**ASSIGNMENT:** Would you repeat the entries beneath, with nothing changed?

**** DATA FOR REVIEW ****

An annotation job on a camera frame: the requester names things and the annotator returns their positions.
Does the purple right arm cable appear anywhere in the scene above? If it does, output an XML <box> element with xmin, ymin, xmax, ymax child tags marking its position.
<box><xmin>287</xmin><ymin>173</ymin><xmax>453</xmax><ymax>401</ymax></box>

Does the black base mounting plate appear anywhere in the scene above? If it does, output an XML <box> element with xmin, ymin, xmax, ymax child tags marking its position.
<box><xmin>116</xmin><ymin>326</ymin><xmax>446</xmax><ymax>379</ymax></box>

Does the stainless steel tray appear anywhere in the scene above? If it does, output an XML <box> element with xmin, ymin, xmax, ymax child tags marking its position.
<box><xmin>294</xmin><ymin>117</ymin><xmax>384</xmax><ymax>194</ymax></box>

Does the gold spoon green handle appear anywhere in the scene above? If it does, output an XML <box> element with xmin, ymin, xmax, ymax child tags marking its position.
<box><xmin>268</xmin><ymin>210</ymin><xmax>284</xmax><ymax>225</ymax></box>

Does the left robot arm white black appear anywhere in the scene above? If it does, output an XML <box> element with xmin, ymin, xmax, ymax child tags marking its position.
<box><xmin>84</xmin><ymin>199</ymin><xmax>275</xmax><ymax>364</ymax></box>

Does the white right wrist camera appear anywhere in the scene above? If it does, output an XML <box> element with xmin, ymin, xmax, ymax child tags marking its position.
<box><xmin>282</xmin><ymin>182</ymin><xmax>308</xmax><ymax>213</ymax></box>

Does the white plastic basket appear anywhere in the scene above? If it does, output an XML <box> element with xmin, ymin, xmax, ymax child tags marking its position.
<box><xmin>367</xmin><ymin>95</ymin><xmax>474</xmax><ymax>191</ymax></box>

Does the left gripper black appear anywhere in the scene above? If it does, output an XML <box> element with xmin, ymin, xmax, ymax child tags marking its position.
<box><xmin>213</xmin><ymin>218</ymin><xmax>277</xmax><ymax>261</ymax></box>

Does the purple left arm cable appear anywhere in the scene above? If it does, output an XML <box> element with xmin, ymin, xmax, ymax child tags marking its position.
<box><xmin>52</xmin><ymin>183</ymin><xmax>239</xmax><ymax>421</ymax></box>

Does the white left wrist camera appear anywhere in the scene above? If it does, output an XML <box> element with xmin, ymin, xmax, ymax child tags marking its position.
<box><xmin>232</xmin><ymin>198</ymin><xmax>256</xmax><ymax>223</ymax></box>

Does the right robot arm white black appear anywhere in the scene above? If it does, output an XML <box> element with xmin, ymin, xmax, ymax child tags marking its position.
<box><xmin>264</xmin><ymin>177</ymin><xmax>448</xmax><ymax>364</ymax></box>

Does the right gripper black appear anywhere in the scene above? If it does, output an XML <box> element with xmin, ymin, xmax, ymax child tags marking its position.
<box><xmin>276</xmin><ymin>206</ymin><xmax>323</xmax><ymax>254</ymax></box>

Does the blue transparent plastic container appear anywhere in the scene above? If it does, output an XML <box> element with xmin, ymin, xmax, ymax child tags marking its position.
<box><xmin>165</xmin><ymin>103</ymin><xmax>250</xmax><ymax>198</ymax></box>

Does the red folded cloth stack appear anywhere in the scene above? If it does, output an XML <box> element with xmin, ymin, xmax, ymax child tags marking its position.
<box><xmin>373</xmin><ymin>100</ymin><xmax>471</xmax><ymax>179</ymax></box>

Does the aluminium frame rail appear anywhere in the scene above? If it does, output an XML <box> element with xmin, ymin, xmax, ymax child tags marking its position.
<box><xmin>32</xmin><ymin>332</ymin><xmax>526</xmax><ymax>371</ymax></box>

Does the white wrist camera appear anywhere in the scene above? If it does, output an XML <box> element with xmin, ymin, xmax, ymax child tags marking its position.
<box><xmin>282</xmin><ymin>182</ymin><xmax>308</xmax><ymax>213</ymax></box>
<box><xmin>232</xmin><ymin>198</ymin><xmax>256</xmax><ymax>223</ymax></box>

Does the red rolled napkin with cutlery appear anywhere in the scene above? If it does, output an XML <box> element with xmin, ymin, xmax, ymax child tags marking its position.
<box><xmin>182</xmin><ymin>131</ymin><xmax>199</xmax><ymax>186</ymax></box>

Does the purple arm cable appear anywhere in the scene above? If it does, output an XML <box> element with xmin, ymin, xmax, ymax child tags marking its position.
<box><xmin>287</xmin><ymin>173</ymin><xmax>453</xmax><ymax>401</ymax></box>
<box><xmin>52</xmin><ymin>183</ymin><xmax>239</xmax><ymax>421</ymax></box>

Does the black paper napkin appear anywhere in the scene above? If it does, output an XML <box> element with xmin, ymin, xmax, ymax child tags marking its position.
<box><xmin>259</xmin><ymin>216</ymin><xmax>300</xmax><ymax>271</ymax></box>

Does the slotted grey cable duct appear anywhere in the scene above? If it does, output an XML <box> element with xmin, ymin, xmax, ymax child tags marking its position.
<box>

****

**ANSWER SPACE:**
An annotation job on a camera frame: the requester names things and the annotator returns their positions.
Does the purple right arm cable appear anywhere in the scene above? If it does, output an XML <box> element with xmin, ymin, xmax, ymax child tags marking its position.
<box><xmin>287</xmin><ymin>173</ymin><xmax>453</xmax><ymax>401</ymax></box>

Does the black base mounting plate appear anywhere in the scene above? If it does, output an XML <box> element with xmin, ymin, xmax, ymax child tags marking its position.
<box><xmin>116</xmin><ymin>326</ymin><xmax>446</xmax><ymax>379</ymax></box>

Does the stainless steel tray appear anywhere in the scene above? If it does, output an XML <box> element with xmin, ymin, xmax, ymax child tags marking its position.
<box><xmin>294</xmin><ymin>117</ymin><xmax>384</xmax><ymax>194</ymax></box>

Does the gold spoon green handle appear anywhere in the scene above? If it does, output an XML <box> element with xmin, ymin, xmax, ymax child tags marking its position.
<box><xmin>268</xmin><ymin>210</ymin><xmax>284</xmax><ymax>225</ymax></box>

Does the left robot arm white black appear anywhere in the scene above? If it does, output an XML <box> element with xmin, ymin, xmax, ymax child tags marking its position.
<box><xmin>84</xmin><ymin>199</ymin><xmax>275</xmax><ymax>364</ymax></box>

Does the white right wrist camera appear anywhere in the scene above? If it does, output an XML <box> element with xmin, ymin, xmax, ymax child tags marking its position.
<box><xmin>282</xmin><ymin>182</ymin><xmax>308</xmax><ymax>213</ymax></box>

Does the white plastic basket appear anywhere in the scene above? If it does, output an XML <box> element with xmin, ymin, xmax, ymax child tags marking its position.
<box><xmin>367</xmin><ymin>95</ymin><xmax>474</xmax><ymax>191</ymax></box>

Does the left gripper black appear anywhere in the scene above? If it does, output an XML <box> element with xmin, ymin, xmax, ymax child tags marking its position.
<box><xmin>213</xmin><ymin>218</ymin><xmax>277</xmax><ymax>261</ymax></box>

Does the purple left arm cable appear anywhere in the scene above? If it does, output an XML <box> element with xmin, ymin, xmax, ymax child tags marking its position.
<box><xmin>52</xmin><ymin>183</ymin><xmax>239</xmax><ymax>421</ymax></box>

Does the white left wrist camera appear anywhere in the scene above? If it does, output an XML <box> element with xmin, ymin, xmax, ymax child tags marking its position.
<box><xmin>232</xmin><ymin>198</ymin><xmax>256</xmax><ymax>223</ymax></box>

Does the right robot arm white black appear anywhere in the scene above? If it does, output an XML <box> element with xmin, ymin, xmax, ymax child tags marking its position.
<box><xmin>264</xmin><ymin>177</ymin><xmax>448</xmax><ymax>364</ymax></box>

Does the right gripper black appear anywhere in the scene above? If it does, output an XML <box> element with xmin, ymin, xmax, ymax child tags marking its position.
<box><xmin>276</xmin><ymin>206</ymin><xmax>323</xmax><ymax>254</ymax></box>

Does the blue transparent plastic container appear anywhere in the scene above? If it does, output an XML <box> element with xmin, ymin, xmax, ymax child tags marking its position.
<box><xmin>165</xmin><ymin>103</ymin><xmax>250</xmax><ymax>198</ymax></box>

Does the red folded cloth stack appear anywhere in the scene above? If it does, output an XML <box> element with xmin, ymin, xmax, ymax child tags marking its position.
<box><xmin>373</xmin><ymin>100</ymin><xmax>471</xmax><ymax>179</ymax></box>

Does the aluminium frame rail appear anywhere in the scene above? If it does, output an XML <box> element with xmin, ymin, xmax, ymax child tags marking its position.
<box><xmin>32</xmin><ymin>332</ymin><xmax>526</xmax><ymax>371</ymax></box>

Does the white wrist camera appear anywhere in the scene above? If it does, output an XML <box> element with xmin, ymin, xmax, ymax child tags marking its position.
<box><xmin>282</xmin><ymin>182</ymin><xmax>308</xmax><ymax>213</ymax></box>
<box><xmin>232</xmin><ymin>198</ymin><xmax>256</xmax><ymax>223</ymax></box>

Does the red rolled napkin with cutlery appear anywhere in the scene above? If it does, output an XML <box> element with xmin, ymin, xmax, ymax child tags marking its position.
<box><xmin>182</xmin><ymin>131</ymin><xmax>199</xmax><ymax>186</ymax></box>

Does the purple arm cable appear anywhere in the scene above? If it does, output an XML <box> element with xmin, ymin, xmax, ymax child tags marking its position.
<box><xmin>287</xmin><ymin>173</ymin><xmax>453</xmax><ymax>401</ymax></box>
<box><xmin>52</xmin><ymin>183</ymin><xmax>239</xmax><ymax>421</ymax></box>

Does the black paper napkin appear anywhere in the scene above? If it does, output an XML <box> element with xmin, ymin, xmax, ymax child tags marking its position.
<box><xmin>259</xmin><ymin>216</ymin><xmax>300</xmax><ymax>271</ymax></box>

Does the slotted grey cable duct appear anywhere in the scene above? If it does, output an XML <box> element with xmin, ymin, xmax, ymax child tags marking its position.
<box>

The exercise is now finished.